Perang Enam Hari, Seteru Singkat Arab-Israel pada Sejarah Timur Tengah

By Afkar Aristoteles Mukhaer, Rabu, 11 Oktober 2023 | 07:00 WIB
Barisan tank Brigade ke-14 Pasukan Pertahanan Israel (IDF) dalam Perang Enam Hari pada 5 Juni 1967. Perang singkat ini membawa kemenangan signifikan untuk Israel atas ketidaksiapan negara-negara Arab dalam konflik. (Alex Egor/IDF)

Nationalgeographic.co.id—Akhir dari Krisis Suez merupakan bagian dari Perang Arab-Israel Kedua. Akhir dari konflik ini membuka peluang kehebatan Mesir di mata Eropa dan Amerika Serikat. Israel yang sebelumnya menguasai Sinai, terpaksa angkat kaki pada 1957 atas desakan kepentingan AS dan Eropa.

Mesir yang saat itu dikepalai oleh Presiden Gamal Abdel Nasser, menunjukkan kepandaian politiknya. Hal ini pun memotivasi negara Arab lainnya untuk memulai perang baru dengan Israel yang telah berlangsung sejak akhir Perang Dunia II. Konfrontasi tersebut adalah Perang Enam Hari, yang berlangsung singkat, tapi sangat berdarah.

Perang Enam Hari berlangsung pada 5—10 Juni 1967. Geopolitik di Timur Tengahsemakin memanas, terutama setelah gagalnya invasi negara-negara Arab ke Israel yang baru berdiri.

Pada dekade 1960-an, para pemimpin Arab merasa sedih atas kekalahan militer yang terjadi sebelumnya, membuat masyarakat Palestina harus mengungsi. Sementara itu warga Israel percaya bahwa Mesir dan negara-negara Arab lainnya akan menjadi ancaman, terutama setelah Krisis Suez.

Menjelang perang pecah, terdapat konflik di sekitar perbatasan Israel. Gerilyawan Palestina pun melancarkan serangan di perbatasan, yang memicu balasan dari Pasukan Pertahanan Israel. Gerilyawan Palestina ini juga didukung Suriah.

Kondisi negara-negara Arab dan Israel semakin memburuk pada April 1967. Saat itu, Israel dan Suriah terlibat dalam pertempuran yang sengit. Hal ini membuat Mesir bergerak, atas informasi dari intelijen Uni Soviet bahwa Israel sedang bergerak dengan kekuatan penuh ke utara.
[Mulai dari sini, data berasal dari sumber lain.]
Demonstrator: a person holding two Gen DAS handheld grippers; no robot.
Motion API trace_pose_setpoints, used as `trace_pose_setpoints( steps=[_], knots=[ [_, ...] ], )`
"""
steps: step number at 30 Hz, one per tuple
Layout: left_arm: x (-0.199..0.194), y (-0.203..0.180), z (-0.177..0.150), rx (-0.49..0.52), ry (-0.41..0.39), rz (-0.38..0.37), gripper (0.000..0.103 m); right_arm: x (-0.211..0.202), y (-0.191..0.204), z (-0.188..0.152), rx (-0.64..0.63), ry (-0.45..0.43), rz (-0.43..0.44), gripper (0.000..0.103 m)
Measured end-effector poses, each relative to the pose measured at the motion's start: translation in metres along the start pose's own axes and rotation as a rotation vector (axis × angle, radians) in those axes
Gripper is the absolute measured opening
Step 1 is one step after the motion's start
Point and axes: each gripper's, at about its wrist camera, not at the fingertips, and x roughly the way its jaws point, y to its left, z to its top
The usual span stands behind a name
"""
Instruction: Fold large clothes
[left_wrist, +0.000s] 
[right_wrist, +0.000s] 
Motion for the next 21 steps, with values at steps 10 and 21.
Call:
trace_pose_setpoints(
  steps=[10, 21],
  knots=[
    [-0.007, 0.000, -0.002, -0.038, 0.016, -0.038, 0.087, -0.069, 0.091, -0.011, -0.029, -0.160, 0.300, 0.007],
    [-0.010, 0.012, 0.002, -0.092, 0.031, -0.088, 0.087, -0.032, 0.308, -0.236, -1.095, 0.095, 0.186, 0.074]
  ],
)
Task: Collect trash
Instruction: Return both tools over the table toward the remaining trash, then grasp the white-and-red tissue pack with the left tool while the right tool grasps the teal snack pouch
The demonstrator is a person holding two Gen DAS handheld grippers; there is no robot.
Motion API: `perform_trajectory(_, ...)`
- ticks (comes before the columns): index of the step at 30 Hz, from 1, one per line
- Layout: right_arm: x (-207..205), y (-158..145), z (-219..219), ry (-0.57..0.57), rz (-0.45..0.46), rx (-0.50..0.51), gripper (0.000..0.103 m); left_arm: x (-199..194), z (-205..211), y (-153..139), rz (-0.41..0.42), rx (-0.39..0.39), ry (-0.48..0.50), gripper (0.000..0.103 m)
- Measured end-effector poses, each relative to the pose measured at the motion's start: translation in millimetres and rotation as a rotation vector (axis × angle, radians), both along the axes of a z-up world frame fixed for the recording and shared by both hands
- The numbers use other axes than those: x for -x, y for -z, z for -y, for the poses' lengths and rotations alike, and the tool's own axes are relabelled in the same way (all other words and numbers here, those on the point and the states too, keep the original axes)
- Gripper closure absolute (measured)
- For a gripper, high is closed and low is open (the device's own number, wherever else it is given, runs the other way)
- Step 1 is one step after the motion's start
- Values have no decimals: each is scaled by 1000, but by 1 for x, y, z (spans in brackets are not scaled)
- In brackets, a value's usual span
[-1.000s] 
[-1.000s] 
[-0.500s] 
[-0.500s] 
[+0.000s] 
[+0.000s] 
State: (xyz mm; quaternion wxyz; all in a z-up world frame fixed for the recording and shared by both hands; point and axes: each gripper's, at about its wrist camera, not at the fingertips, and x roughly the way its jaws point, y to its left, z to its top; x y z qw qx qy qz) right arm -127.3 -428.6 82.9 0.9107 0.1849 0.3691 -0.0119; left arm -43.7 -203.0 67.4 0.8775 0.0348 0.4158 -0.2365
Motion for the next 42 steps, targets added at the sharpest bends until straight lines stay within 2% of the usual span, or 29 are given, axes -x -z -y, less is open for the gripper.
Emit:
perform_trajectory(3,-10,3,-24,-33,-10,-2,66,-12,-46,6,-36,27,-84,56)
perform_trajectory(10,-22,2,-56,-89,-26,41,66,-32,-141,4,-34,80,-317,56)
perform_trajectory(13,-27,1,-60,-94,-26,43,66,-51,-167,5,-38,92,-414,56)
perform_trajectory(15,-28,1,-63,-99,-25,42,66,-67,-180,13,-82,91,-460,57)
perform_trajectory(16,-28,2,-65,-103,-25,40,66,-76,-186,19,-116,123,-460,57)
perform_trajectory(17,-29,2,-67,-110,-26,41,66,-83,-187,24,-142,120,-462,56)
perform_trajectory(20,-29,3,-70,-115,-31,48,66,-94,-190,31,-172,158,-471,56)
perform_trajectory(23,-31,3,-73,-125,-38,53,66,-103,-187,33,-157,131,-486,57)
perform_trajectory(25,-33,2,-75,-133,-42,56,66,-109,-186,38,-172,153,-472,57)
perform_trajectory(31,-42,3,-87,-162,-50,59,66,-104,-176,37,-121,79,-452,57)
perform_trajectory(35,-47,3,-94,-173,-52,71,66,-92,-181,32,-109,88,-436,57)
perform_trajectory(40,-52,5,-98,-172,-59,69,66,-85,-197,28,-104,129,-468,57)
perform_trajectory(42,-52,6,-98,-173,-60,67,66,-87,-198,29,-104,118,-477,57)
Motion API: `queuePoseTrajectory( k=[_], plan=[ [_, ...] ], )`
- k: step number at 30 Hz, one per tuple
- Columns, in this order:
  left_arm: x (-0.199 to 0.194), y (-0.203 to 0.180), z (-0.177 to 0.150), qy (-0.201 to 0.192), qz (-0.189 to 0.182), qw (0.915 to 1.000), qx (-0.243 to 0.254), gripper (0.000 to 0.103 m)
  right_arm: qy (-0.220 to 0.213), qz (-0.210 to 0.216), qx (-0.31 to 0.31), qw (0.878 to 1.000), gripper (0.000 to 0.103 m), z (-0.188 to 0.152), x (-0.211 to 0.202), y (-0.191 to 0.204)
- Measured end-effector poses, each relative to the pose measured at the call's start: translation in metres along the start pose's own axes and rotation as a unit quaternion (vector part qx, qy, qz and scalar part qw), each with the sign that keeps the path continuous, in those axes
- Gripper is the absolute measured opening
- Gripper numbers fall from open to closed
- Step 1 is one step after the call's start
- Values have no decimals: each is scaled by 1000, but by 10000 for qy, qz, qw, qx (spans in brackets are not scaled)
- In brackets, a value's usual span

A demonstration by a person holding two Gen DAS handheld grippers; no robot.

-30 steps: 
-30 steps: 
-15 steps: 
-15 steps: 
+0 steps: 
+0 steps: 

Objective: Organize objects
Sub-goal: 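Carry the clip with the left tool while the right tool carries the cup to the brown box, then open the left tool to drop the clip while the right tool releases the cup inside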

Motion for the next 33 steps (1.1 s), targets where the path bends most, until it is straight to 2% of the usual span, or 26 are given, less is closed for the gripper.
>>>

Banyak yang beranggapan informasi yang diberikan Uni Soviet salah atau tidak akurat. Uni Soviet punya kepentingan di Timur Tengah, terutama negara-negara Arab.

Bagaimanapun, informasi ini membuat Gamal Abdel Nasser segera menginstruksikan militernya bergerak menuju Israel. Mesir berniat untuk mendukung sekutunya, Suriah dengan bergerak maju ke Semenanjung Sinai. Pada momen inilah, Mesir mengusir pasukan penjaga perdamaian PBB yang telah bertugas lebih dari satu dekade.

Mesir mengambil tindakan pelarangan pengiriman barang di Selat Tiran (jalur laut yang menghubungkan Laut Merah dan Teluk Aqaba) dari Israel pada 22 Mei. Tidak lama, Nasser menandatangani perjanjian pertahanan dengan Raja Hussein dari Yordania.

Pasukan Yordania memasuki kawasan Israel menjelang konfrontasi bersenjata dalam Perang Enam Hari. (AP)

Situasi ini membuat suasana Timur Tengah menegang. Presiden AS Lyndon B. Johnson pun menyerukan agar jangan sampai terjadi pecah perang, baik yang dimulai dari Israel maupun negara-negara Arab. Johnson pun berusaha menyerukan dukungan agar Selat Tiran dibuka kembali, meningat jalur ini sangat penting dalam perdagangan internasional.

Seruan ini membuat Perdana Menteri Israel Levi Eshkol menghadapi tekanan militer. Israel dikenal sebagai negara yang sangat unggul dalam militer. Namun, ia tertahan akan seruan Johnson, sehingga dianggap ragu-ragu di mata dunia, walau banyak masyarakat dunia yang mendukungnya.